RE: [octavia] Lose of some jobs by worker

26 Sep 2024

      Thanks, I don’t have octavia_jobboard:trash key at all …

I’ve checked the dates and there are no correlations with the 19 Sep date … Have some dates from Jun and May.

Ok, to be honest, sometimes we’re receiving the same behaviour – when we’re losing some worker jobs without any notes about that – once/a few times per quarter, but the main problem is that when we’re trying to imitate some behavior, rock the boat – we can not reproduce even a single case ☹ So Octavia is absolutely resistant to the intentional rocking.

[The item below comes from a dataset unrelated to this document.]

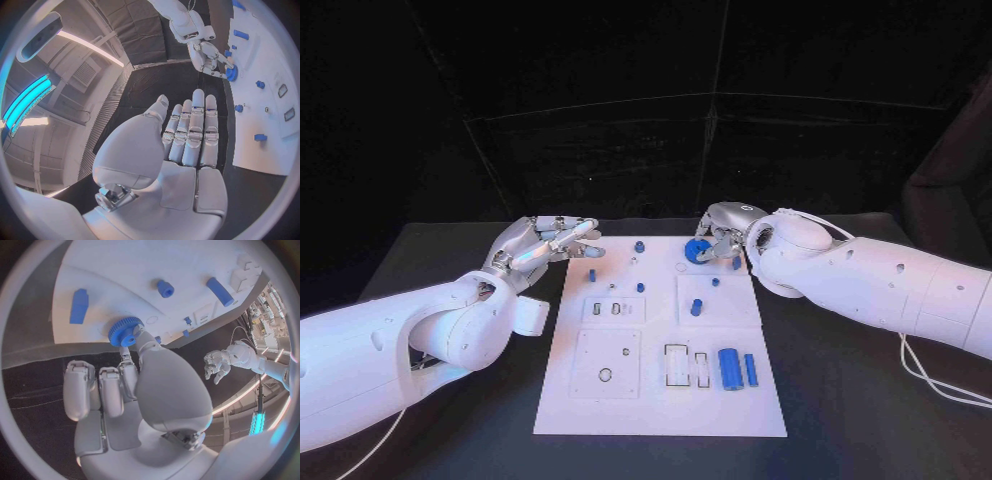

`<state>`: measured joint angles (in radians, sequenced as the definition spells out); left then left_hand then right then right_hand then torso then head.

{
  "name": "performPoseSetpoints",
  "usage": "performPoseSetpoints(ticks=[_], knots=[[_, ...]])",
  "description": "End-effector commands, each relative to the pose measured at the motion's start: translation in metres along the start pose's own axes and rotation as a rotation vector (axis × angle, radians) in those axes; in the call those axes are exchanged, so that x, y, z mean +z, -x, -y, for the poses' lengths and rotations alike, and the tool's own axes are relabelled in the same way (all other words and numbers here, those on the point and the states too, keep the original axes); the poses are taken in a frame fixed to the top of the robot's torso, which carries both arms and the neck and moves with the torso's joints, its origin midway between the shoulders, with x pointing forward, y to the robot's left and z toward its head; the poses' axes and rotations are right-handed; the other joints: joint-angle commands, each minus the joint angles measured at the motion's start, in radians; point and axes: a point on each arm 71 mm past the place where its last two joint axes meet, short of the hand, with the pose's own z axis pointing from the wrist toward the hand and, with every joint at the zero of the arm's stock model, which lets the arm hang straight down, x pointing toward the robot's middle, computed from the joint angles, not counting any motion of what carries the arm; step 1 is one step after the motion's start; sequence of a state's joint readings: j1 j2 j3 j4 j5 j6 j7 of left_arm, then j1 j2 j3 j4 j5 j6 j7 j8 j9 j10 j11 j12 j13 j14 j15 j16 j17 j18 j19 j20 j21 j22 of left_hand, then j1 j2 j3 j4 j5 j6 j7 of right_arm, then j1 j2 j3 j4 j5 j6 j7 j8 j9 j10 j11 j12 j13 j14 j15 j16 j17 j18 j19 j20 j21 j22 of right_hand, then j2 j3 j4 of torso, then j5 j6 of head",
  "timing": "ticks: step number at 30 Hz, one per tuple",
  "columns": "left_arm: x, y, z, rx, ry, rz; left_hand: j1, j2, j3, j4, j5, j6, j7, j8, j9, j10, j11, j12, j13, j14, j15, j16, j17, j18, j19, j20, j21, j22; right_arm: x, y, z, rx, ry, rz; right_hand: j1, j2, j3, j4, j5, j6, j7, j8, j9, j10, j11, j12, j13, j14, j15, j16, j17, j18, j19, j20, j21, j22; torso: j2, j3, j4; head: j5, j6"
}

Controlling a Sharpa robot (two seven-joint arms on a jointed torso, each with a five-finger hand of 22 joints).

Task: Assemble the parts on the task board

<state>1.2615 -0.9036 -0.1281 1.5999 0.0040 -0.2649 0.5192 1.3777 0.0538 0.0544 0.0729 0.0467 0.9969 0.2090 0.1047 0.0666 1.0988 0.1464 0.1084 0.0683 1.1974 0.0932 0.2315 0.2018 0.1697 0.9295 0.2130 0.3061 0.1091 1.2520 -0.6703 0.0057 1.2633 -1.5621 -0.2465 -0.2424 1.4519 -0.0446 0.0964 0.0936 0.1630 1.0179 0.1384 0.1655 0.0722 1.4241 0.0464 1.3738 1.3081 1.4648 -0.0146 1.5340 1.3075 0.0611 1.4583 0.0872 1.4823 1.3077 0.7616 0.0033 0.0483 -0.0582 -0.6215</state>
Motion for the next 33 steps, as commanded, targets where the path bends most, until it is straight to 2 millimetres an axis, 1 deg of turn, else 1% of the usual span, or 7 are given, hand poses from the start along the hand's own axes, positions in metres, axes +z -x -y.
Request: performPoseSetpoints(ticks=[1,7,10,14,17,20,33], knots=[[0.000,-0.002,0.001,-0.008,-0.004,-0.014,0.003,0.003,0.000,-0.003,0.004,0.003,0.001,-0.006,-0.001,0.008,0.001,-0.006,-0.001,0.004,-0.001,-0.006,0.001,0.015,0.007,-0.003,-0.006,-0.001,-0.003,0.010,-0.012,-0.002,0.064,0.111,-0.004,0.020,0.010,-0.001,0.011,0.019,-0.009,0.003,0.005,0.011,-0.002,0.010,0.043,0.088,-0.010,0.006,0.179,-0.021,0.010,-0.001,0.006,0.077,-0.001,-0.0014,0.0019,0.001,0.001],[0.000,-0.002,0.001,-0.008,-0.003,-0.015,0.003,0.003,0.000,-0.003,0.004,0.003,0.001,-0.006,-0.001,0.008,0.001,-0.006,-0.001,0.004,-0.001,-0.006,0.001,0.015,0.007,-0.003,-0.006,-0.001,-0.007,0.012,-0.035,0.011,0.119,0.148,-0.011,0.019,0.023,-0.002,0.025,0.026,-0.011,-0.001,0.004,0.014,-0.004,0.012,0.047,0.088,-0.013,0.005,0.177,-0.022,0.012,-0.004,0.008,0.081,0.000,-0.0012,0.0008,0.013,0.004],[0.000,-0.002,0.001,-0.008,-0.003,-0.015,0.003,0.003,0.000,-0.003,0.004,0.003,0.001,-0.006,-0.001,0.008,0.001,-0.006,-0.001,0.004,-0.001,-0.006,0.001,0.015,0.007,-0.003,-0.006,-0.001,-0.005,0.011,-0.049,0.015,0.144,0.157,-0.016,0.016,0.026,-0.002,0.028,0.027,-0.011,-0.004,0.003,0.013,-0.005,0.011,0.047,0.088,-0.013,0.004,0.176,-0.022,0.013,-0.005,0.009,0.084,0.000,-0.0005,0.0004,0.026,0.005],[0.001,-0.003,0.001,-0.010,-0.003,-0.018,0.003,0.003,0.001,-0.004,0.004,0.003,0.001,-0.006,-0.001,0.008,0.001,-0.007,-0.001,0.004,-0.001,-0.006,0.001,0.015,0.007,-0.003,-0.006,-0.001,0.001,0.009,-0.066,0.013,0.172,0.162,-0.016,0.012,0.030,-0.005,0.029,0.024,-0.011,-0.008,0.001,0.011,-0.004,0.008,0.045,0.088,-0.013,0.004,0.177,-0.022,0.014,-0.005,0.009,0.085,0.000,-0.0025,0.0018,0.024,0.003],[0.001,-0.004,0.001,-0.011,-0.004,-0.020,0.003,0.003,0.001,-0.004,0.004,0.003,0.001,-0.007,-0.001,0.008,0.001,-0.007,-0.001,0.004,-0.001,-0.007,0.001,0.015,0.007,-0.003,-0.006,-0.001,0.007,0.005,-0.078,0.009,0.185,0.150,-0.018,0.009,0.033,-0.005,0.029,0.023,-0.010,-0.011,0.000,0.011,-0.004,0.008,0.044,0.088,-0.013,0.005,0.177,-0.022,0.014,-0.005,0.009,0.085,0.001,-0.0007,0.0049,0.026,0.002],[0.001,-0.005,0.001,-0.011,-0.004,-0.021,0.003,0.003,0.001,-0.004,0.004,0.003,0.001,-0.007,-0.001,0.008,0.001,-0.007,-0.001,0.004,-0.001,-0.007,0.001,0.015,0.007,-0.003,-0.006,-0.001,0.012,0.001,-0.087,0.002,0.187,0.128,-0.026,0.006,0.037,-0.004,0.020,0.022,-0.008,-0.016,-0.001,0.007,-0.002,0.003,0.040,0.088,-0.012,0.004,0.177,-0.023,0.014,-0.005,0.009,0.085,0.001,-0.0005,0.0036,0.031,0.001],[0.003,-0.006,0.000,-0.011,-0.004,-0.024,0.003,0.003,0.002,-0.004,0.004,0.003,0.001,-0.007,-0.001,0.009,0.001,-0.007,-0.001,0.004,0.000,-0.007,0.001,0.015,0.007,-0.003,-0.007,-0.001,0.025,-0.017,-0.109,-0.018,0.188,0.046,-0.032,0.004,0.045,-0.005,0.012,0.020,-0.007,-0.022,-0.003,0.003,-0.001,-0.003,0.035,0.087,-0.011,0.003,0.174,-0.022,0.013,-0.004,0.009,0.084,0.000,0.0003,0.0008,0.026,-0.003]])
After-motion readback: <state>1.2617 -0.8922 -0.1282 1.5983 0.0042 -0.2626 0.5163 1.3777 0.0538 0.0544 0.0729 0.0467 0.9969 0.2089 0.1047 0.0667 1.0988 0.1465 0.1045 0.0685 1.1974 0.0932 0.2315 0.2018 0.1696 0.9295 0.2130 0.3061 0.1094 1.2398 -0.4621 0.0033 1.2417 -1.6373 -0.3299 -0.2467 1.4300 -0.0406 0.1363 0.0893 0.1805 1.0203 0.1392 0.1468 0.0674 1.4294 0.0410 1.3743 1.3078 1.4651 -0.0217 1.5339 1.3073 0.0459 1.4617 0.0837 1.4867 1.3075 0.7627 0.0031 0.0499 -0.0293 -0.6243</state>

От: Gregory Thiemonge <gthiemonge@redhat.com>
Дата: четверг, 26 сентября 2024 г. в 16:22
Кому: Payne Max <yardalgedal@gmail.com>
Копия: openstack-discuss@lists.openstack.org <openstack-discuss@lists.openstack.org>
Тема: Re: [octavia] Lose of some jobs by worker
can you also check the octavia_jobboard:trash hash?
in zed, I can only see 2 reasons for a job to be removed from the listings hash:
- the job was consumed (completed successfully) https://github.com/openstack/taskflow/blob/master/taskflow/jobs/backends/imp...
- the job was trashed https://github.com/openstack/taskflow/blob/master/taskflow/jobs/backends/imp...

do the timestamps of the .last_modified elements match the date of the SIGTERM?
you can decode the content with msgpackutils:
...
...
...
from oslo_serialization import msgpackutils
msgpackutils.loads(b"\xc7<\x01\x87\xa3day\x0e\xa5month\x05\xa4year\xcd\a\xe8\xa4hour\x14\xa6minute7\xa6second9\xabmicrosecond\xce\x00\x01\xdda")
datetime.datetime(2024, 5, 14, 20, 55, 57, 122209)
anyway I'll investigate to see if I can reproduce a similar behavior.

On Thu, Sep 26, 2024 at 3:53 PM Payne Max <yardalgedal@gmail.com<mailto:yardalgedal@gmail.com>> wrote:
Thanks for your answer, Gregory, we’re using octavia-zed (with the latest changes available in the repo for this version).

octavia_jobboard:listings didn’t contain them (it contains only «running now» so these jobs are not running)

there were no suspicious backtraces, from my perspective it looks like «the worker received the request, an initial message was shown, restart appears, nothing related to the request was done then»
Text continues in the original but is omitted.